Although the data below holds other lines too, output only those from the line with "the grey wall" up to and including the line with "the grey sock", exactly as they appear.
Supplied data below:
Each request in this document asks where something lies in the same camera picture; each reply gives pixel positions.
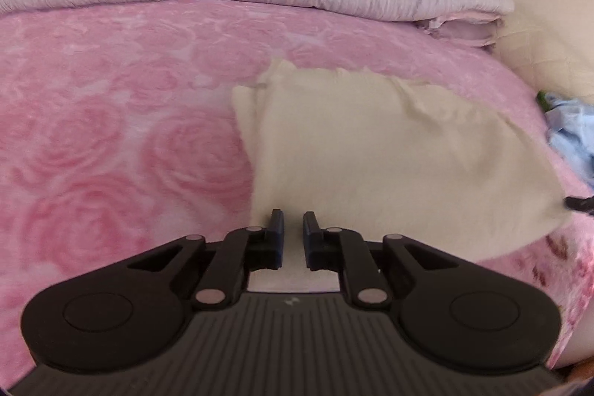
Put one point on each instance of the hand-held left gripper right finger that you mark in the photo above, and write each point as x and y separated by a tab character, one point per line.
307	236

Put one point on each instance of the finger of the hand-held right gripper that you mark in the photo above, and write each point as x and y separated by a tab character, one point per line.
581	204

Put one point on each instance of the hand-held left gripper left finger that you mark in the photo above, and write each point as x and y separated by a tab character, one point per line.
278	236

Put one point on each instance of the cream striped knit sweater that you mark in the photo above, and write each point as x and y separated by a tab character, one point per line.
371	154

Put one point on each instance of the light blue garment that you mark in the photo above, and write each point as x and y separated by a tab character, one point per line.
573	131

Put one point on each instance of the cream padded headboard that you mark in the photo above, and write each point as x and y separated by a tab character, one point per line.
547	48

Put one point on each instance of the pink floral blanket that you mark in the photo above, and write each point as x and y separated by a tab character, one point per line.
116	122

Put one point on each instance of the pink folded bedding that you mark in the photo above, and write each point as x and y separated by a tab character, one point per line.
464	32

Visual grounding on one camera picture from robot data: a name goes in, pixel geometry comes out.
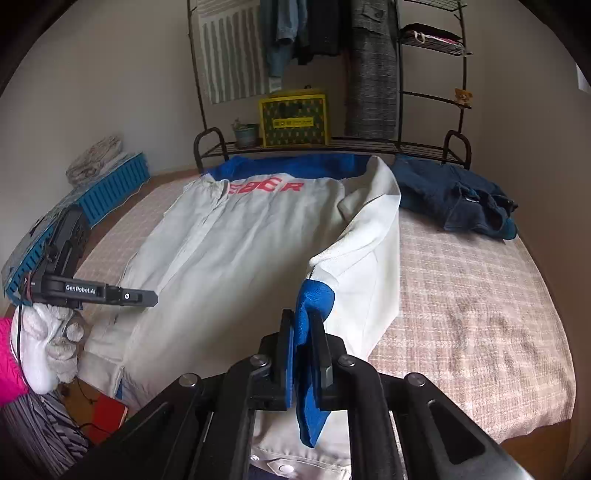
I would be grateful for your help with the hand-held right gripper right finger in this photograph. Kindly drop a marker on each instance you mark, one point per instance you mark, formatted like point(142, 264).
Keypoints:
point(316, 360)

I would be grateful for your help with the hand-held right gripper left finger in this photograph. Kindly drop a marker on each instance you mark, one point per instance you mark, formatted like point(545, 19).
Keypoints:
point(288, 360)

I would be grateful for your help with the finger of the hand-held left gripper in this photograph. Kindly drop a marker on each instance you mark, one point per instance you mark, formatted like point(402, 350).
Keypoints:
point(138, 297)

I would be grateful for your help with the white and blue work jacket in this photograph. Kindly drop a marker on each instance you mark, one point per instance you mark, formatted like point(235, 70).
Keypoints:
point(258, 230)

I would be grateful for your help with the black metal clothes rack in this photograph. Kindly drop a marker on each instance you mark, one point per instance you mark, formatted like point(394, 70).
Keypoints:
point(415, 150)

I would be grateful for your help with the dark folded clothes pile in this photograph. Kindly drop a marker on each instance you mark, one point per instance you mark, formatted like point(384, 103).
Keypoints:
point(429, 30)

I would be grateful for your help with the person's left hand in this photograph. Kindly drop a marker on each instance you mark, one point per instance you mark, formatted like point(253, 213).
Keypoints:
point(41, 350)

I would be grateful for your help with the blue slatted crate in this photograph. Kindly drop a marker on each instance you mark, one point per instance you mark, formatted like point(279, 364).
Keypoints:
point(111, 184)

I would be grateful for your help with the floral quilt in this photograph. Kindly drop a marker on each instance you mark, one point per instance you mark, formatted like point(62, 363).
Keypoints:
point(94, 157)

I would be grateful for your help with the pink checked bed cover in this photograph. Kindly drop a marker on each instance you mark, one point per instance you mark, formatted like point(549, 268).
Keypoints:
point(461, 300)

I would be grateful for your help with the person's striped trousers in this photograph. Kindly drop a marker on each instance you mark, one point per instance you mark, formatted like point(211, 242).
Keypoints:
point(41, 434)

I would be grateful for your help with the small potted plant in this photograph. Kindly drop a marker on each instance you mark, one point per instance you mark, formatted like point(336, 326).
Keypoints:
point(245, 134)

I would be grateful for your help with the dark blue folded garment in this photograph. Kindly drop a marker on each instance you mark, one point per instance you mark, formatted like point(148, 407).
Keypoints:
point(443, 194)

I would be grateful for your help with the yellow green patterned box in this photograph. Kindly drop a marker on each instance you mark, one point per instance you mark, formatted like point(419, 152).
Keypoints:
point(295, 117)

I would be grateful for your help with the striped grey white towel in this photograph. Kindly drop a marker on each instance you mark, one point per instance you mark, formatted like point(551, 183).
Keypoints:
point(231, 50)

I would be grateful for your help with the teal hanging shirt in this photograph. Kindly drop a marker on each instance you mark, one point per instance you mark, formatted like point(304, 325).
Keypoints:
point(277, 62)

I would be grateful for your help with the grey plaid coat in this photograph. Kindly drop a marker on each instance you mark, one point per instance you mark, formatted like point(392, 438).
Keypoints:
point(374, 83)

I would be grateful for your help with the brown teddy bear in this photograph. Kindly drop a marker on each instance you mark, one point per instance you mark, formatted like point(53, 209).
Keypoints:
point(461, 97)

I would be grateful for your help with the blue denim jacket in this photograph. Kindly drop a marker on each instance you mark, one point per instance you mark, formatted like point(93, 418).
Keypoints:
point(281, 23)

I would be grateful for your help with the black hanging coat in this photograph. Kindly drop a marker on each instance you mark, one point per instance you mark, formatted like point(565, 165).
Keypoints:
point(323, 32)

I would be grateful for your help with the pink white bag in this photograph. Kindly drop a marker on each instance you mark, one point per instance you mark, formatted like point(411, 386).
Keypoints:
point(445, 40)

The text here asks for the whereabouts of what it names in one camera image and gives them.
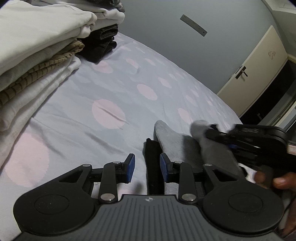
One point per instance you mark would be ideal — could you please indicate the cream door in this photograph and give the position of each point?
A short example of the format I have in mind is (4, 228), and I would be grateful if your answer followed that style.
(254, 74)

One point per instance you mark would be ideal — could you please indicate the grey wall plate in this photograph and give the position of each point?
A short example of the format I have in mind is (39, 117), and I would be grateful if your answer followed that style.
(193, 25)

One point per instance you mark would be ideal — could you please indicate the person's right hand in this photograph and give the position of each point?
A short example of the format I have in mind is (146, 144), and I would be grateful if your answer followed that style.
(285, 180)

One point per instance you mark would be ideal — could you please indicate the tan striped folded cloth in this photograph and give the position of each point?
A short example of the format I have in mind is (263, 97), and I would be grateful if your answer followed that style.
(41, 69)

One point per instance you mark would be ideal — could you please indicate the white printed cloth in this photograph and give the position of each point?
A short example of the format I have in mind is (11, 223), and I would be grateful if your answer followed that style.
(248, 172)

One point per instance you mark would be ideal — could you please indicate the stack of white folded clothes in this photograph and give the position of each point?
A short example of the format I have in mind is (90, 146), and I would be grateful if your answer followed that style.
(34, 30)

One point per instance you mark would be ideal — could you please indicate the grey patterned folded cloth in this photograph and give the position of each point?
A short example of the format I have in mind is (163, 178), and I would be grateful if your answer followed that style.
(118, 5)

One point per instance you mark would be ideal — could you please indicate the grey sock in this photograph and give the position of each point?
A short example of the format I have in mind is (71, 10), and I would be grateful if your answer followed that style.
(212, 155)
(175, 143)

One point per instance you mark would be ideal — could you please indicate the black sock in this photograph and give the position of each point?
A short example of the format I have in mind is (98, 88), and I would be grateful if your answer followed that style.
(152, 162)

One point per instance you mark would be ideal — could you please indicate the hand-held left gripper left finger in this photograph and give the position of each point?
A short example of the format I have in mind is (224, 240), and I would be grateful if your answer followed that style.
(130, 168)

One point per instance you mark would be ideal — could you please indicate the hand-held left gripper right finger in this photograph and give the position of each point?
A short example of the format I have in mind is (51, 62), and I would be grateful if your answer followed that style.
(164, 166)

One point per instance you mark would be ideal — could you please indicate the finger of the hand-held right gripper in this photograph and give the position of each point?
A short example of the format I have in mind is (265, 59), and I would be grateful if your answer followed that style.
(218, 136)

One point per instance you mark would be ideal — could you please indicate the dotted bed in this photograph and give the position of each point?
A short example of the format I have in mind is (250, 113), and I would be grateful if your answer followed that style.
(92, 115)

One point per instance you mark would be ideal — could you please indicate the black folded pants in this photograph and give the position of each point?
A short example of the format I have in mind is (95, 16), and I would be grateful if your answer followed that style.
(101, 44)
End of Supplied data.
Supplied data below:
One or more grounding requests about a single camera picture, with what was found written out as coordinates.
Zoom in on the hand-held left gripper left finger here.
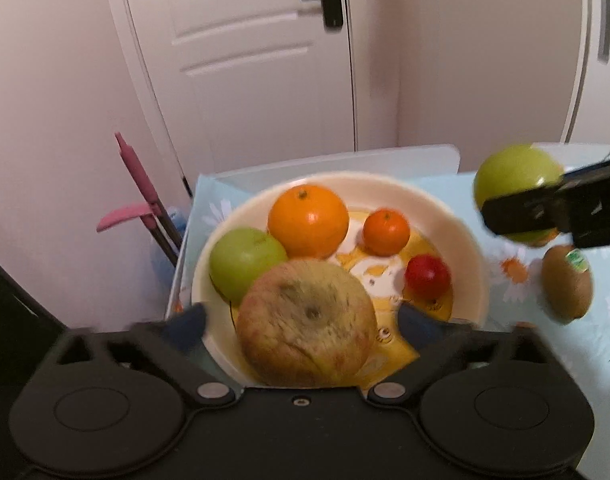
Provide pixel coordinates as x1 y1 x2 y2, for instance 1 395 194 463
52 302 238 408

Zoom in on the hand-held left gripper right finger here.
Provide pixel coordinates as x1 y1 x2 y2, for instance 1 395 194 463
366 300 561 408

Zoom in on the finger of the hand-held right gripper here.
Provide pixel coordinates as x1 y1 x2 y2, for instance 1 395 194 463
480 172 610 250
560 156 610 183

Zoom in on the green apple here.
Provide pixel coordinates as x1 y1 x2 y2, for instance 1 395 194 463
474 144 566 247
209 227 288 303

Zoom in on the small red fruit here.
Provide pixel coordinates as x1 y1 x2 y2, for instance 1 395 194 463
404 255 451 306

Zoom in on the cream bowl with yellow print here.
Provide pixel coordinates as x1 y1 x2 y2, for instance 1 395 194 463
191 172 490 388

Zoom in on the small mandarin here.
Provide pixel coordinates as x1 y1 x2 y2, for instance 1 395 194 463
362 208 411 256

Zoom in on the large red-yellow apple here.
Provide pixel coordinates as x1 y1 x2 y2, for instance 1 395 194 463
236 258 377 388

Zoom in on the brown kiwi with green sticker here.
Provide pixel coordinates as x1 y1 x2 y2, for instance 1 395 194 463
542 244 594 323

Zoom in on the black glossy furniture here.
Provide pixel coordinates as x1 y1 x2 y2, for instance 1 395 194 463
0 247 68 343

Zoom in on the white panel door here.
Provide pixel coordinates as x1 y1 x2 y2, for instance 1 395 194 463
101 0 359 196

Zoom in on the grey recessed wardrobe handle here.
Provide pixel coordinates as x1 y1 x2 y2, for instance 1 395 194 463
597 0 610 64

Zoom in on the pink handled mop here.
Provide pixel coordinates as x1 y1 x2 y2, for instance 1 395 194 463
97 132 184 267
End of Supplied data.
* [Result of the exercise]:
One point per instance you mark would be ideal — could you please indicate the grey wall plate in this photograph and give the position of each point?
A short example of the format I have in mind is (39, 117), and I would be grateful if your answer followed that style.
(193, 25)

One point per instance you mark would be ideal — could you please indicate the person's right hand in this photograph and give the position of each point?
A short example of the format I have in mind is (146, 144), and I would be grateful if your answer followed that style.
(285, 180)

One point per instance you mark would be ideal — could you please indicate the tan striped folded cloth in this photograph and give the position of each point?
A short example of the format I have in mind is (263, 97), and I would be grateful if your answer followed that style.
(41, 69)

One point per instance you mark would be ideal — could you please indicate the white printed cloth in this photograph and give the position of each point?
A short example of the format I have in mind is (11, 223), and I would be grateful if your answer followed that style.
(248, 172)

One point per instance you mark would be ideal — could you please indicate the stack of white folded clothes in this photograph and give the position of each point?
A short example of the format I have in mind is (90, 146), and I would be grateful if your answer followed that style.
(34, 30)

One point per instance you mark would be ideal — could you please indicate the grey patterned folded cloth in this photograph and give the position of each point?
A short example of the format I have in mind is (163, 178), and I would be grateful if your answer followed that style.
(118, 5)

One point per instance you mark would be ideal — could you please indicate the grey sock in this photograph and give the position of each point?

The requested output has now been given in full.